• [ASSIGNED TASK] For the data below, give again exactly the lines from the one containing "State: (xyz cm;" through the one containing "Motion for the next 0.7", both ends included, and no others.

• [Source data]
..........

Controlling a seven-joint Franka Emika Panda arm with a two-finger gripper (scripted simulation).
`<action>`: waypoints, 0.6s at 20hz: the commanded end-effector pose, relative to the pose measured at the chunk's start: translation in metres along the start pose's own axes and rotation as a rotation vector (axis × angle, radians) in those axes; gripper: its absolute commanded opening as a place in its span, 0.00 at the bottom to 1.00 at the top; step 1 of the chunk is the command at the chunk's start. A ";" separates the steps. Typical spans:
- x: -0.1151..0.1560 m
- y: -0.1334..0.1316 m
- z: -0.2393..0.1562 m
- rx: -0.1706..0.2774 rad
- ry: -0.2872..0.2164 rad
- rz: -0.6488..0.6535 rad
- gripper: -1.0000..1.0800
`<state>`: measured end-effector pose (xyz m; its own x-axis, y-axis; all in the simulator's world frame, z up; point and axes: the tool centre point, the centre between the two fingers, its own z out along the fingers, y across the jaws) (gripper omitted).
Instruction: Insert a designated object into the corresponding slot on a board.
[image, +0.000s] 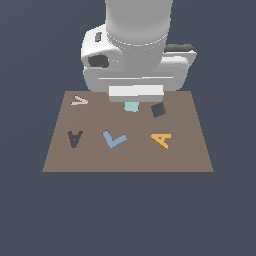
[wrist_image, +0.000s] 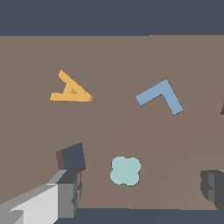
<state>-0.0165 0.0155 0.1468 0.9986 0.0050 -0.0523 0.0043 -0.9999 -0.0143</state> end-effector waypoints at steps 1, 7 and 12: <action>0.000 0.000 0.000 0.000 0.000 0.000 0.96; 0.003 -0.001 0.002 -0.001 0.001 -0.027 0.96; 0.009 -0.002 0.007 -0.003 0.003 -0.093 0.96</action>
<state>-0.0099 0.0172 0.1409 0.9959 0.0762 -0.0487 0.0755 -0.9970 -0.0155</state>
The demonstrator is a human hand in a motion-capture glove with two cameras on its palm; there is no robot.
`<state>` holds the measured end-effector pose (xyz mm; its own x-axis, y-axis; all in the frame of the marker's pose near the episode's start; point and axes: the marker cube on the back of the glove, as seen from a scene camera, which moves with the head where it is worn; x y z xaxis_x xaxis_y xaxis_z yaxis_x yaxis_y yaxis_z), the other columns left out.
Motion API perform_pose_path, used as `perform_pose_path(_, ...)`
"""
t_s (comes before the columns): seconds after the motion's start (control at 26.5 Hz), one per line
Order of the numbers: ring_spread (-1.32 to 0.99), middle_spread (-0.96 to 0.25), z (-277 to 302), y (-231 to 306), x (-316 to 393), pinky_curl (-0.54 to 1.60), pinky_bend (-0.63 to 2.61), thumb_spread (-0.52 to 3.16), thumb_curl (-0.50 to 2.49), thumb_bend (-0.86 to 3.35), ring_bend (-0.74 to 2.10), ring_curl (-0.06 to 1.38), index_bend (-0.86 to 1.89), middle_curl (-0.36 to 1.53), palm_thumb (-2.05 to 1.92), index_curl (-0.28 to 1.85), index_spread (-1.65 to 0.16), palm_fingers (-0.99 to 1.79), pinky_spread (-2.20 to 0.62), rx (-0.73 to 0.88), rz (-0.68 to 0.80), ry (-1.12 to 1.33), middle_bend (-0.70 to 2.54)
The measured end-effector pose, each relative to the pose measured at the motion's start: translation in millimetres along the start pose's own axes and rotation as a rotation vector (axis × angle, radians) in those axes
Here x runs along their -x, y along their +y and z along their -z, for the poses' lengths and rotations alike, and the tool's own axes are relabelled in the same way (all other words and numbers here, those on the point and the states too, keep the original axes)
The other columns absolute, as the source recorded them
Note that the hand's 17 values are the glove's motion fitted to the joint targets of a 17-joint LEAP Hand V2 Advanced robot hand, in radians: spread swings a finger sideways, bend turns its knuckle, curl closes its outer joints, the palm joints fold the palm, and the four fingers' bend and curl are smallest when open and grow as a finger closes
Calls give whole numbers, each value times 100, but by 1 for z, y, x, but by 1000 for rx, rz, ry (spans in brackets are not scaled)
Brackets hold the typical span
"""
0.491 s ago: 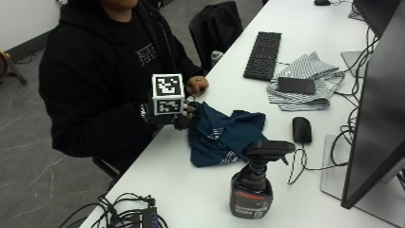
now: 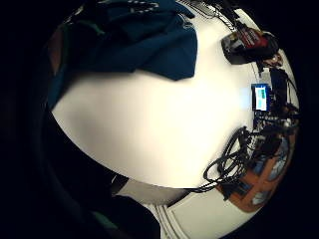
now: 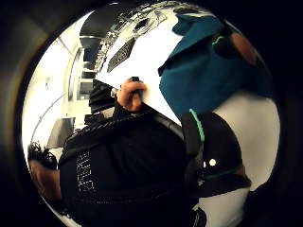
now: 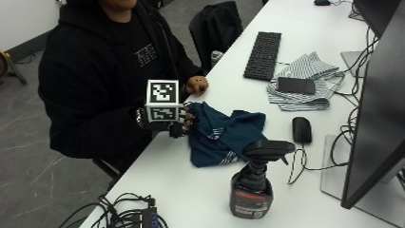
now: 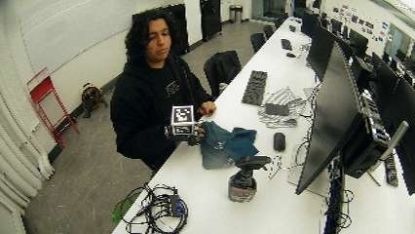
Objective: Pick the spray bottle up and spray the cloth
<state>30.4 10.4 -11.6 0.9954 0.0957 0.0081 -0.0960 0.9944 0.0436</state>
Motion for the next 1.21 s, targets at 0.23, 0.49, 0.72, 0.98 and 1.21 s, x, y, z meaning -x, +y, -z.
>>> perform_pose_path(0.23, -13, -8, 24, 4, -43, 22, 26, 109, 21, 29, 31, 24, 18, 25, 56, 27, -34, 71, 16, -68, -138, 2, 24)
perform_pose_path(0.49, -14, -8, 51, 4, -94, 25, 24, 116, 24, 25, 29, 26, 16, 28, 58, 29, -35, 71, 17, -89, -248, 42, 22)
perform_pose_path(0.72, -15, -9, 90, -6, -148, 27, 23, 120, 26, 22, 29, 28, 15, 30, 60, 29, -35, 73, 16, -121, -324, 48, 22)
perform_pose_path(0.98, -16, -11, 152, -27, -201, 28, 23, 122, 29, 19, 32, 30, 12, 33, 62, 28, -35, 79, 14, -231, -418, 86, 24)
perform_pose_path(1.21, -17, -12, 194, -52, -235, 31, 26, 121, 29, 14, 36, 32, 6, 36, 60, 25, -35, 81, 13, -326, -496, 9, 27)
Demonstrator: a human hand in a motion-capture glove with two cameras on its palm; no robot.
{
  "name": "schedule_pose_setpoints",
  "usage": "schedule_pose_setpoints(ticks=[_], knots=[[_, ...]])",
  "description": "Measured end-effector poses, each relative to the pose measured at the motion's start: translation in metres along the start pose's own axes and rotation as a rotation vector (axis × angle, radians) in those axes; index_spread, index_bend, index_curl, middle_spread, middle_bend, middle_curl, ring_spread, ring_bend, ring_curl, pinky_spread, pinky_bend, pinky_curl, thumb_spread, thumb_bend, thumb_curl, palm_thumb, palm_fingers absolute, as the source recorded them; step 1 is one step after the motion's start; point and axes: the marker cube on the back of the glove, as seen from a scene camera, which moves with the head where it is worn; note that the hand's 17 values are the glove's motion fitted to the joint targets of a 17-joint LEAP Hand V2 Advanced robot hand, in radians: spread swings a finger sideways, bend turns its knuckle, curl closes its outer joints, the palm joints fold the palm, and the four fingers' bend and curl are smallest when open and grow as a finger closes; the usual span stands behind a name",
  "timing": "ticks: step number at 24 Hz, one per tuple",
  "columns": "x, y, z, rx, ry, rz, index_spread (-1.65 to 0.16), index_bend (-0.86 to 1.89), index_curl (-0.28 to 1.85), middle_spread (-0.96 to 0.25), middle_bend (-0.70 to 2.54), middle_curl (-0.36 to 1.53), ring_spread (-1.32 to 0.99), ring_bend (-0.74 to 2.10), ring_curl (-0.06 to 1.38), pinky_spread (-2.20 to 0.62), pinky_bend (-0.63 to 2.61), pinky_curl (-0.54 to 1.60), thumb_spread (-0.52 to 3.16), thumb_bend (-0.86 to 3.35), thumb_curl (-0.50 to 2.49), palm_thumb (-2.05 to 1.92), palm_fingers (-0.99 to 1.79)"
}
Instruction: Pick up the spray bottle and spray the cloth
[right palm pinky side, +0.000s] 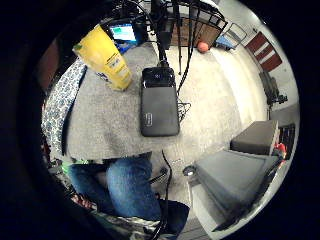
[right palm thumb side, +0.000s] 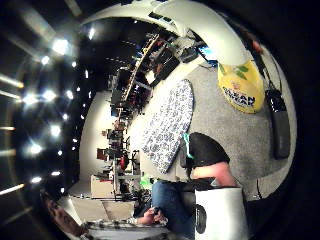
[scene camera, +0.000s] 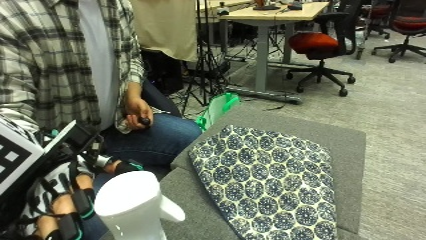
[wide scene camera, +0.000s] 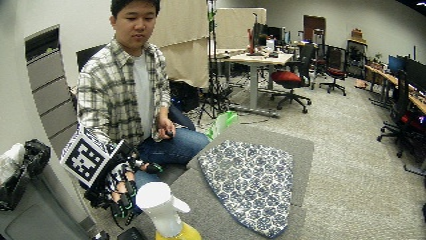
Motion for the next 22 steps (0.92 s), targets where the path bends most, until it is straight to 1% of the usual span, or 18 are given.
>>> schedule_pose_setpoints(ticks=[10, 17, 22], knots=[[0.010, -0.042, 0.010, 0.023, -0.089, 0.072, -0.28, 0.12, 0.23, -0.03, 0.18, 0.24, 0.11, 0.45, 0.26, 0.14, 0.62, 0.24, 1.08, 0.04, 0.36, 0.62, 0.13], [0.016, -0.067, 0.019, 0.103, -0.278, 0.091, -0.29, 0.07, 0.20, -0.02, 0.22, 0.26, 0.09, 0.53, 0.28, 0.13, 0.66, 0.26, 1.06, 0.03, 0.39, 0.71, 0.15], [0.014, -0.080, 0.023, 0.178, -0.359, 0.078, -0.29, 0.08, 0.19, -0.02, 0.27, 0.29, 0.07, 0.56, 0.30, 0.12, 0.66, 0.26, 1.04, 0.02, 0.41, 0.76, 0.21]])
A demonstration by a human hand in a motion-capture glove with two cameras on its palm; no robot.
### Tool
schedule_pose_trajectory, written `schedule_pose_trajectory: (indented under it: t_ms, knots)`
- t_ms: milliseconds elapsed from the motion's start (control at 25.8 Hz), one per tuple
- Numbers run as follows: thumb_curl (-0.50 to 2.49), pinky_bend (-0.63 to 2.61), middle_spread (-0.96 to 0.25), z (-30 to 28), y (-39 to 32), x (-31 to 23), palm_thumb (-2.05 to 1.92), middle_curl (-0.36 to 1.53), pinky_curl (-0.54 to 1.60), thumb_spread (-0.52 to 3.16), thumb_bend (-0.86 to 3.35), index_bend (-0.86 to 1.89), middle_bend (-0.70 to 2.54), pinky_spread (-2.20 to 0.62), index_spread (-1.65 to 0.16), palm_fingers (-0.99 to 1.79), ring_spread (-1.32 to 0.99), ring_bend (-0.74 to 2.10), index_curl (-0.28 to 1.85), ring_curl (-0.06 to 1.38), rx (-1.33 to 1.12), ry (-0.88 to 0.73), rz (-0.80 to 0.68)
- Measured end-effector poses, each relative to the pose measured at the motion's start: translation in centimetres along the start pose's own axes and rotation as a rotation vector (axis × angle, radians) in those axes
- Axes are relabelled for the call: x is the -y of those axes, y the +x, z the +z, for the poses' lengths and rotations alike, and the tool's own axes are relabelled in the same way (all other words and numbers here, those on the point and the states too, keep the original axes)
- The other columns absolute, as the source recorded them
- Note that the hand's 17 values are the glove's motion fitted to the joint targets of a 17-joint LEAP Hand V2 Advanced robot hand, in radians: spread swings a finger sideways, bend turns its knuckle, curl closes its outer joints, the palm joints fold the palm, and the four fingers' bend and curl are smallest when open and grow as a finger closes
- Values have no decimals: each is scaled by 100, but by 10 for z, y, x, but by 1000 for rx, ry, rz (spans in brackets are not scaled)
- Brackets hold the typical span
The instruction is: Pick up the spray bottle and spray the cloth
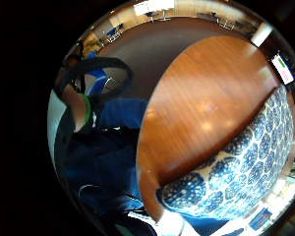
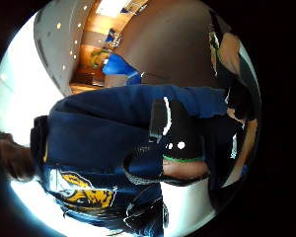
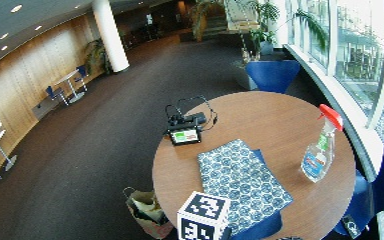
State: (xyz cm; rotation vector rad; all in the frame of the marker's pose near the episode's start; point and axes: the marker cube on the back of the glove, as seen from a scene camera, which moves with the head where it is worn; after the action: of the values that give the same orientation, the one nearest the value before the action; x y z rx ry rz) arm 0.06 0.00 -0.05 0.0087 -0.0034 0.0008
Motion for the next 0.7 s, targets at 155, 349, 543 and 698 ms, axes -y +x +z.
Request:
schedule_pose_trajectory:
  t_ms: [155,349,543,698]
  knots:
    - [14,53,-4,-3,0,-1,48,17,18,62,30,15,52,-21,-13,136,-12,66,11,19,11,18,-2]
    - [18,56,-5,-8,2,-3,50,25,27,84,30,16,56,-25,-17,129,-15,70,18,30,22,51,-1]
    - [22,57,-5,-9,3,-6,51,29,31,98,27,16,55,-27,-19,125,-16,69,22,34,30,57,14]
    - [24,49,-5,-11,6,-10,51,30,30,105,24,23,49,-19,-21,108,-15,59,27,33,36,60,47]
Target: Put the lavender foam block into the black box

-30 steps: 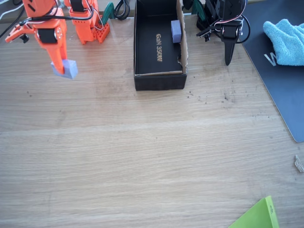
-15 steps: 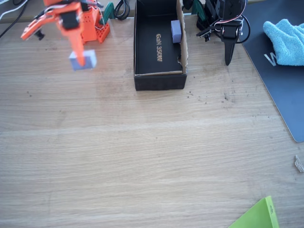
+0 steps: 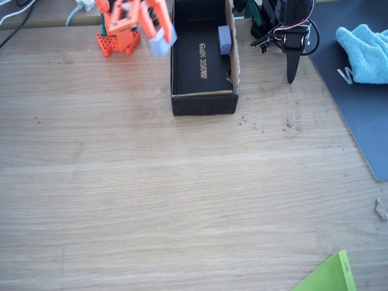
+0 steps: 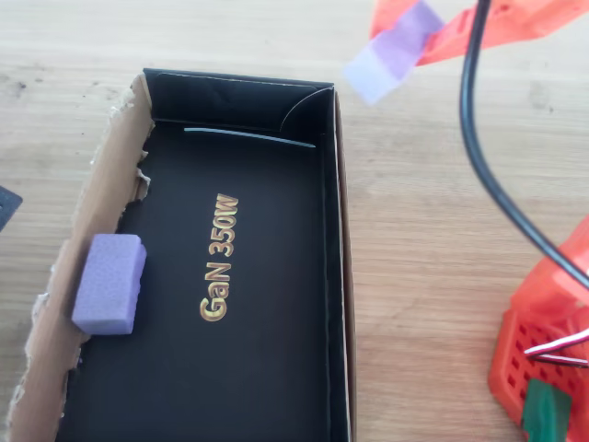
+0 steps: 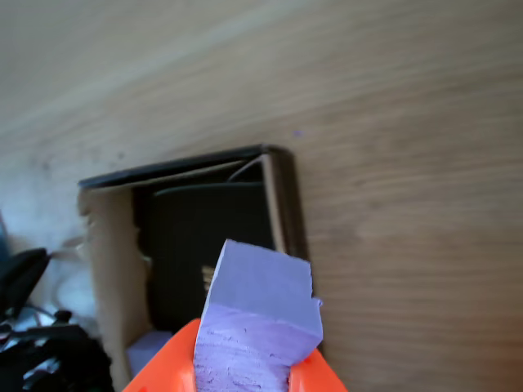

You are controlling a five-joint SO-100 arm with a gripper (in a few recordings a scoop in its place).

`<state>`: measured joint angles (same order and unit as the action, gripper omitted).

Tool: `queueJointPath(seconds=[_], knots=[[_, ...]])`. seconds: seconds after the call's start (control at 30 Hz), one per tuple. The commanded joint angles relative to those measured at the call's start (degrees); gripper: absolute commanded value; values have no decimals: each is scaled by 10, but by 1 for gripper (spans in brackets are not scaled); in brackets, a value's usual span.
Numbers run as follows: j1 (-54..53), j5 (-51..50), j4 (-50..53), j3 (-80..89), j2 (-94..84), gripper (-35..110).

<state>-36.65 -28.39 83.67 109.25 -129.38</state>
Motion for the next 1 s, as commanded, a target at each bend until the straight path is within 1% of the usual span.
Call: queueJointPath(seconds=[0.0,0.2,0.4,0.57,0.83,0.87,0.9,0.93,0.97], knots=[[51,30,-22,-6,4,0],[117,99,-48,-10,21,0],[179,104,-48,-26,33,0],[221,133,-52,-43,67,0],[227,171,-63,-43,72,0],[228,182,-67,-43,70,5],[231,194,-69,-43,69,14],[238,208,-69,-43,65,27],[243,217,-69,-41,61,33]])
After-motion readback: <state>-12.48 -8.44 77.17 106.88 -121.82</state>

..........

• [OUTPUT BELOW]
State: (xyz cm; rotation vector rad; all in the frame of the marker's pose near the episode's start; point and axes: the marker cube on the back of the glove, as seen from a scene camera, which moves with the head where it is worn; after the action: of the values that give the same orientation, the one nearest the value before the action; x y z rx ry rz) arm 0.06 0.00 -0.05 0.0087 -0.0034 0.0008
Motion for the next 0.7 s, targets at 155, 349, 543 and 698 ms, axes -y +x +z.

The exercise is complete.